*What you need to do*:
Copy the data precisely, character for character, and leave out every picture.
--------------------------------------------------
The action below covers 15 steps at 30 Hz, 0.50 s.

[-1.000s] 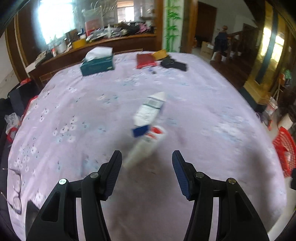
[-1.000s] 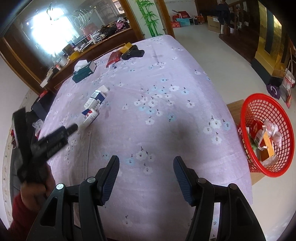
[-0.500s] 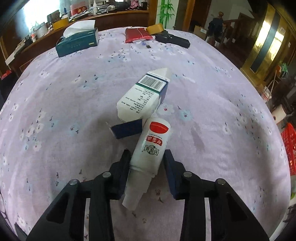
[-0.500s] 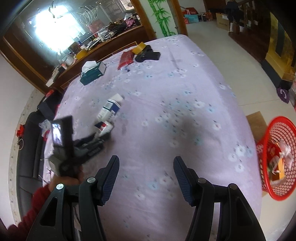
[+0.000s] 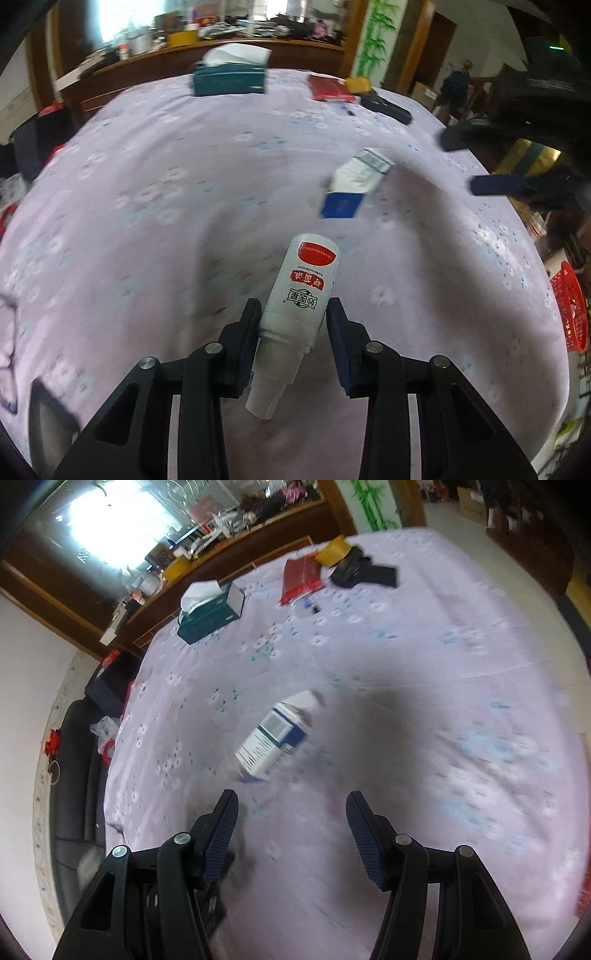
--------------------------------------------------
*Exercise output*:
The action below covers 15 steps at 30 Hz, 0.50 s.

[-1.000s] 
[-1.000s] 
[-0.500s] 
[-0.500s] 
[+0.000s] 

The output requires nothing else.